23 July 2010
So I’m a rookie-practicing church planter. I’ve been a pastor in different settings and cities for the last 14 years but starting a church out of nothing certainly makes me feel like I’m in a different ball game all together. Even though I’m wet behind the ears as an official church planter there are some core values that I’ve stood on over the years to create a trajectory of spiritual vitality. With all the ministry fads and tools that have been waved under my nose I’ve always pursued loyalty to the principle of simplicity. One of our church community’s early non-negotiables is simplicity. I recently told another pastor “I don’t know much but I know it will stay simple.”
This issue of simplicity is even more sensitive with the “dechurched” - (those who likely have a significant affinity towards Jesus Christ but for some reason have found current expressions of church irrelevant to their everyday life) and “unchurched”- (their only understanding of church is from a distance; TV preachers, politics, best-selling books and maybe family history). As an insider to the church world, I perceive we’ve projected an image that church is complicated; growing in Christ is a set of complicated classes, caring for our neighbors requires a complicated approach, getting on board with the churches mission is a complicated membership process and community is a complicated program to sign up for.
Simplicity is always under assault. I remember when I first began songwriting I would hear a great song on the radio and hear all these cool sounds, beats, breakdowns, guitar licks and vocal acrobatics. I then felt like I had to somehow mash them into every song I was working on. What I ended up with was always a wannabee song that wasn’t memorable or moving, even though I included all those slick components. Then when I was 23 at a songwriters session in Nashville I heard a hero of mine, John Foreman say “obsess over the melody, forget the other stuff, push away all the bells and whistles and stick with a simple and strong melody” That statement changed and simplified my songwriting permanently.
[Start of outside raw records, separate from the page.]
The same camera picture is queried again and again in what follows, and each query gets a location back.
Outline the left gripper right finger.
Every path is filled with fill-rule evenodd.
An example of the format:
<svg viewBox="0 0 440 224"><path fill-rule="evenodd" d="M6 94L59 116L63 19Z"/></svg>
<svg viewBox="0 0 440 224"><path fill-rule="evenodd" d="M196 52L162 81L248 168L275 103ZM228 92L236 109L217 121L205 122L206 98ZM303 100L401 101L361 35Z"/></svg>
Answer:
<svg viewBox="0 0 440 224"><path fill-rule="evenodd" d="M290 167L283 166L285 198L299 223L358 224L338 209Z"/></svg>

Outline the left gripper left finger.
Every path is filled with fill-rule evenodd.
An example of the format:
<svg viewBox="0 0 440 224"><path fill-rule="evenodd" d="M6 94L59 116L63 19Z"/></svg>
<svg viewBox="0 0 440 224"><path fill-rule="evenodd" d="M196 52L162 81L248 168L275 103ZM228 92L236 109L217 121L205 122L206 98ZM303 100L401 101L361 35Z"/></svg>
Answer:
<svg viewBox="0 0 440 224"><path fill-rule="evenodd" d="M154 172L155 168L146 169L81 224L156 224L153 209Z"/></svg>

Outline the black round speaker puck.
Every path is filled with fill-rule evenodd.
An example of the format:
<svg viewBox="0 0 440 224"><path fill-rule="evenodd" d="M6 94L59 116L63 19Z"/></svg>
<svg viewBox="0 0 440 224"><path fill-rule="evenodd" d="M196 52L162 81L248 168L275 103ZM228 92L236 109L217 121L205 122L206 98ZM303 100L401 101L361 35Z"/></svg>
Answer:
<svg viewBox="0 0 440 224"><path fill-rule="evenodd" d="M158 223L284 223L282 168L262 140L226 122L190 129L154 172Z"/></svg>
Most churches function like a songwriter throwing everything they can into the mix of their church hoping that it comes out making a beautiful noise. The end result is often that people are busy in programs, money is spent on ministry stuff, Christian cliques are championed but the core of who we are and where we are headed is lost in the clutter. Jesus, Missionality, and Community often get relegated to a corner with all the complication.
The honest reality is some people are drawn to simplicity and others are turned off by it. I have a suspicion that some are looking for fresh air in their church life. I was so jazzed recently when I overhead someone say “I just want a large dose of Jesus, a community to share my life with and a mission to pour my heart into.” Now that’s simple but not stupid. Contrast that with those who might be turned off by simplicity looking for: a great worship band, a captivating preacher, an exciting children’s ministry, a cool building, a woman’s ministry, a men’s ministry, an active single’s ministry and a counseling ministry. I’ve ministered in these buffet settings; the drift that happens is slow and steady. It becomes seriously difficult to keep the vision front, center and accessible.
I believe that simplicity in our church expression might eventually be birthed out of necessity. I foresee that potentially the economic recession might prevent us from offering so many program options, with great facilities staffed by numerous paid professional pastors. It might force us to permanently widdle down church ministry to the lean essentials.
I’m not advocating for sloppy, boring or mediocre church. I’m advocating for pushing back the millions of program options and instead intentionally developing, excelling at and funneling people towards the essentials. More is not always better or always healthier.
When I spent time in Kenya I bumped into a growing and vibrant brand of Christianity that genuinely shocked me when I encountered it. Now I’m sure there is a temptation to not see anything transferable from a 3rd world culture like theirs but I wouldn’t want to be so arrogant as too brush them off as spiritually underdeveloped. It was their intense focus on worshiping Jesus, developing families and sharing the hope of Christ with neighboring tribes that dominated their gathering. A young and frail indigenous pastor in Kenya glared at me and said “we’d rather not have your U.S.A shopping center church, you could probably learn a bit from us.” I think he was right... keep it simple.